**WHAT IS EXPECTED**
Print the following entries without any change.

Saved data entries
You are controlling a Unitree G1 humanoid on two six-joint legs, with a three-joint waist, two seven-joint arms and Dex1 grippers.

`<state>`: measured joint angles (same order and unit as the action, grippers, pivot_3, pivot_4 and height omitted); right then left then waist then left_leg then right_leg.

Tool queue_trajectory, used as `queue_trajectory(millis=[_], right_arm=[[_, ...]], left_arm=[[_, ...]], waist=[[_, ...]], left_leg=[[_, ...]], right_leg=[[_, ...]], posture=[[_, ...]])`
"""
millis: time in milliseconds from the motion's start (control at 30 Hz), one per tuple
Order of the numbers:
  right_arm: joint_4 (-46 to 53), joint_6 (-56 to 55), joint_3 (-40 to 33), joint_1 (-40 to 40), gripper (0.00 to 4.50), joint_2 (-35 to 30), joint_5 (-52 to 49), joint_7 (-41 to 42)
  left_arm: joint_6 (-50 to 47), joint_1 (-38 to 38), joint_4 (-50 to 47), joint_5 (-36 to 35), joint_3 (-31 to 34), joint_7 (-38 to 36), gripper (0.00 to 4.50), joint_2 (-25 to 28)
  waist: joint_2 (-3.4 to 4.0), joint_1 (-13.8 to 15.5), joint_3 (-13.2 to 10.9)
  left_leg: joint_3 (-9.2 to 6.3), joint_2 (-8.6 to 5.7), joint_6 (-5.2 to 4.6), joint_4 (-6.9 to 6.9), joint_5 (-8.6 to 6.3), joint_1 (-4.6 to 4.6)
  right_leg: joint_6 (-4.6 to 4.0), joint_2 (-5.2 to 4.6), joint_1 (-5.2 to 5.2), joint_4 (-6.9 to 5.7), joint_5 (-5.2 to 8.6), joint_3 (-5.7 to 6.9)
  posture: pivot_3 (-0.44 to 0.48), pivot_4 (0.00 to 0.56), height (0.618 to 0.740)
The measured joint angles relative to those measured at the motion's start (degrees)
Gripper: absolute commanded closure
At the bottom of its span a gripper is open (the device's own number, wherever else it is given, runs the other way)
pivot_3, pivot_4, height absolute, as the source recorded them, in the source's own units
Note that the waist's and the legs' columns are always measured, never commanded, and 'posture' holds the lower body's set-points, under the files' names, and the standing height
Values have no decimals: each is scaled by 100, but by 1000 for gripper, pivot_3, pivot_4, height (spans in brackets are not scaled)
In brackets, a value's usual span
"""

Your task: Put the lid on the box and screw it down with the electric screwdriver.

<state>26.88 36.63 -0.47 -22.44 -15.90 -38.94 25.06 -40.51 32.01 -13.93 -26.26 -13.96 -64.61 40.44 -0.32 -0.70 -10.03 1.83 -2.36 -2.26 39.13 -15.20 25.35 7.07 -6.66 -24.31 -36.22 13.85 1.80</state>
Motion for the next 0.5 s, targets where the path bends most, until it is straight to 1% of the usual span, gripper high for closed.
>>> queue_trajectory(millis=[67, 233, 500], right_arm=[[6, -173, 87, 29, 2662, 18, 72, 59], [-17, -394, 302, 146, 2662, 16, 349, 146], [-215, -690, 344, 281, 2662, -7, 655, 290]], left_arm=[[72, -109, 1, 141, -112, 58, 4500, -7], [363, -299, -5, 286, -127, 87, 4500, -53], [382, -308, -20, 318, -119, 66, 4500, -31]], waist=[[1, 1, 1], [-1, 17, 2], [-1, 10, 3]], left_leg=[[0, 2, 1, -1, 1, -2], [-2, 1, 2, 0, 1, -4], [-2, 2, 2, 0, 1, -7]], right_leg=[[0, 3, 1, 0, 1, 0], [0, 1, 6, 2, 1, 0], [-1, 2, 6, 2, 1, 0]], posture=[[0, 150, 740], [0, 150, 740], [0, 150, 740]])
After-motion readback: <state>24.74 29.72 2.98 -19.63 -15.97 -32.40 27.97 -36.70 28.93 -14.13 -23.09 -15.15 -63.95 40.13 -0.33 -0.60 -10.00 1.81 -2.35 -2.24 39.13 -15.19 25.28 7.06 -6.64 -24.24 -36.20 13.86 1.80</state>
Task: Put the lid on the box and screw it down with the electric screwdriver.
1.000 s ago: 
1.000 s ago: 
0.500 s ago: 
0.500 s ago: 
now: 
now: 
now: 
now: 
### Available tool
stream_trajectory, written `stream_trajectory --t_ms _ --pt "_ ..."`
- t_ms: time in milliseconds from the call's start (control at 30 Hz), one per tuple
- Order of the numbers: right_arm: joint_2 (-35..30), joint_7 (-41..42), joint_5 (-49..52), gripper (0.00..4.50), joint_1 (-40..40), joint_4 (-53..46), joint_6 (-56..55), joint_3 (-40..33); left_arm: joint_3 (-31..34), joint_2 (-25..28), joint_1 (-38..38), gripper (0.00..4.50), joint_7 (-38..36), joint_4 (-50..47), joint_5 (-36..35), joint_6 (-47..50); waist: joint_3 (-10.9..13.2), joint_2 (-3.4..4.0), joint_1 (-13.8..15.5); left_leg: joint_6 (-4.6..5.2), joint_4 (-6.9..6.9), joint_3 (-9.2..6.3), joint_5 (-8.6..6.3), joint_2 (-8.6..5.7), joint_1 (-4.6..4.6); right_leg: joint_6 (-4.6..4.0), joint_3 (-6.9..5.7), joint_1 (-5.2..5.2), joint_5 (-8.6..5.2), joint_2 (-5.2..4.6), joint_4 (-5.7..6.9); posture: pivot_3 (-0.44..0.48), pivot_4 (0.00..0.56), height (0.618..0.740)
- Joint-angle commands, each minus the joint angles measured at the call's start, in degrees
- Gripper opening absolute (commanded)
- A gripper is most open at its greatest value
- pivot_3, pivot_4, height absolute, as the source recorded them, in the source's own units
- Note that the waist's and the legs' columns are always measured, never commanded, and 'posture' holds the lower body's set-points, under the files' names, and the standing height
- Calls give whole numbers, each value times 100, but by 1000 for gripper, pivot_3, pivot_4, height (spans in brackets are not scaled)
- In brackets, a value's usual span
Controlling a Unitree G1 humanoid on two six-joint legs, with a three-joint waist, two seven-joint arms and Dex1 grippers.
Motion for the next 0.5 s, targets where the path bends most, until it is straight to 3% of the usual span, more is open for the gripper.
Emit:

**TASK RESULT**
You are controlling a Unitree G1 humanoid on two six-joint legs, with a three-joint waist, two seven-joint arms and Dex1 grippers.

`<state>`: measured joint angles (same order and unit as the action, grippers, pivot_3, pivot_4 and height omitted); right then left then waist then left_leg then right_leg.

Tool queue_trajectory, used as `queue_trajectory(millis=[_], right_arm=[[_, ...]], left_arm=[[_, ...]], waist=[[_, ...]], left_leg=[[_, ...]], right_leg=[[_, ...]], posture=[[_, ...]])`
"""
millis: time in milliseconds from the motion's start (control at 30 Hz), one per tuple
Order of the numbers:
  right_arm: joint_4 (-46 to 53), joint_6 (-56 to 55), joint_3 (-40 to 33), joint_1 (-40 to 40), gripper (0.00 to 4.50), joint_2 (-35 to 30), joint_5 (-52 to 49), joint_7 (-41 to 42)
  left_arm: joint_6 (-50 to 47), joint_1 (-38 to 38), joint_4 (-50 to 47), joint_5 (-36 to 35), joint_3 (-31 to 34), joint_7 (-38 to 36), gripper (0.00 to 4.50), joint_2 (-25 to 28)
  waist: joint_2 (-3.4 to 4.0), joint_1 (-13.8 to 15.5), joint_3 (-13.2 to 10.9)
  left_leg: joint_3 (-9.2 to 6.3), joint_2 (-8.6 to 5.7), joint_6 (-5.2 to 4.6), joint_4 (-6.9 to 6.9), joint_5 (-8.6 to 6.3), joint_1 (-4.6 to 4.6)
  right_leg: joint_6 (-4.6 to 4.0), joint_2 (-5.2 to 4.6), joint_1 (-5.2 to 5.2), joint_4 (-6.9 to 5.7), joint_5 (-5.2 to 8.6), joint_3 (-5.7 to 6.9)
  posture: pivot_3 (-0.44 to 0.48), pivot_4 (0.00 to 0.56), height (0.618 to 0.740)
The measured joint angles relative to those measured at the motion's start (degrees)
Gripper: absolute commanded closure
At the bottom of its span a gripper is open (the device's own number, wherever else it is given, runs the other way)
pivot_3, pivot_4, height absolute, as the source recorded them, in the source's own units
Note that the waist's and the legs' columns are always measured, never commanded, and 'posture' holds the lower body's set-points, under the files' names, and the standing height
Values have no decimals: each is scaled by 100, but by 1000 for gripper, pivot_3, pivot_4, height (spans in brackets are not scaled)
In brackets, a value's usual span
"""

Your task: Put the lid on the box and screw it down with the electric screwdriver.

<state>26.88 36.63 -0.47 -22.44 -15.90 -38.94 25.06 -40.51 32.01 -13.93 -26.26 -13.96 -64.61 40.44 -0.32 -0.70 -10.03 1.83 -2.36 -2.26 39.13 -15.20 25.35 7.07 -6.66 -24.31 -36.22 13.85 1.80</state>
Motion for the next 0.5 s, targets where the path bends most, until it is straight to 1% of the usual span, gripper high for closed.
>>> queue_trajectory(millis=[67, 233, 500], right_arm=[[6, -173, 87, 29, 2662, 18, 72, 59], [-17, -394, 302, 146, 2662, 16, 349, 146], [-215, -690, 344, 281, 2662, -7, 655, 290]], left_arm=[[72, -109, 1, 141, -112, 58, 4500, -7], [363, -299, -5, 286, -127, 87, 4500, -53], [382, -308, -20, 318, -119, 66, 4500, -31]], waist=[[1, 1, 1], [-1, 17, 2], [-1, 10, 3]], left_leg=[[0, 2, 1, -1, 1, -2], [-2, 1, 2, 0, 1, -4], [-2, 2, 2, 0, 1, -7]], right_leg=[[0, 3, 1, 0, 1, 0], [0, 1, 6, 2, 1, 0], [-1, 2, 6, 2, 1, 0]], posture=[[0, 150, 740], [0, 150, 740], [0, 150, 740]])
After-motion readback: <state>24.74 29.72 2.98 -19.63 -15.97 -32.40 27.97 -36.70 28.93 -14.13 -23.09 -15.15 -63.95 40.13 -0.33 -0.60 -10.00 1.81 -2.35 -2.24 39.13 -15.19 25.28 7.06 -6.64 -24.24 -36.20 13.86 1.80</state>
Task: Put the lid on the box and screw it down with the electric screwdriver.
1.000 s ago: 
1.000 s ago: 
0.500 s ago: 
0.500 s ago: 
now: 
now: 
now: 
now: 
### Available tool
stream_trajectory, written `stream_trajectory --t_ms _ --pt "_ ..."`
- t_ms: time in milliseconds from the call's start (control at 30 Hz), one per tuple
- Order of the numbers: right_arm: joint_2 (-35..30), joint_7 (-41..42), joint_5 (-49..52), gripper (0.00..4.50), joint_1 (-40..40), joint_4 (-53..46), joint_6 (-56..55), joint_3 (-40..33); left_arm: joint_3 (-31..34), joint_2 (-25..28), joint_1 (-38..38), gripper (0.00..4.50), joint_7 (-38..36), joint_4 (-50..47), joint_5 (-36..35), joint_6 (-47..50); waist: joint_3 (-10.9..13.2), joint_2 (-3.4..4.0), joint_1 (-13.8..15.5); left_leg: joint_6 (-4.6..5.2), joint_4 (-6.9..6.9), joint_3 (-9.2..6.3), joint_5 (-8.6..6.3), joint_2 (-8.6..5.7), joint_1 (-4.6..4.6); right_leg: joint_6 (-4.6..4.0), joint_3 (-6.9..5.7), joint_1 (-5.2..5.2), joint_5 (-8.6..5.2), joint_2 (-5.2..4.6), joint_4 (-5.7..6.9); posture: pivot_3 (-0.44..0.48), pivot_4 (0.00..0.56), height (0.618..0.740)
- Joint-angle commands, each minus the joint angles measured at the call's start, in degrees
- Gripper opening absolute (commanded)
- A gripper is most open at its greatest value
- pivot_3, pivot_4, height absolute, as the source recorded them, in the source's own units
- Note that the waist's and the legs' columns are always measured, never commanded, and 'posture' holds the lower body's set-points, under the files' names, and the standing height
- Calls give whole numbers, each value times 100, but by 1000 for gripper, pivot_3, pivot_4, height (spans in brackets are not scaled)
- In brackets, a value's usual span
Controlling a Unitree G1 humanoid on two six-joint legs, with a three-joint waist, two seven-joint arms and Dex1 grippers.
Motion for the next 0.5 s, targets where the path bends most, until it is straight to 3% of the usual span, more is open for the gripper.
Emit:

The response to this exercise is complete.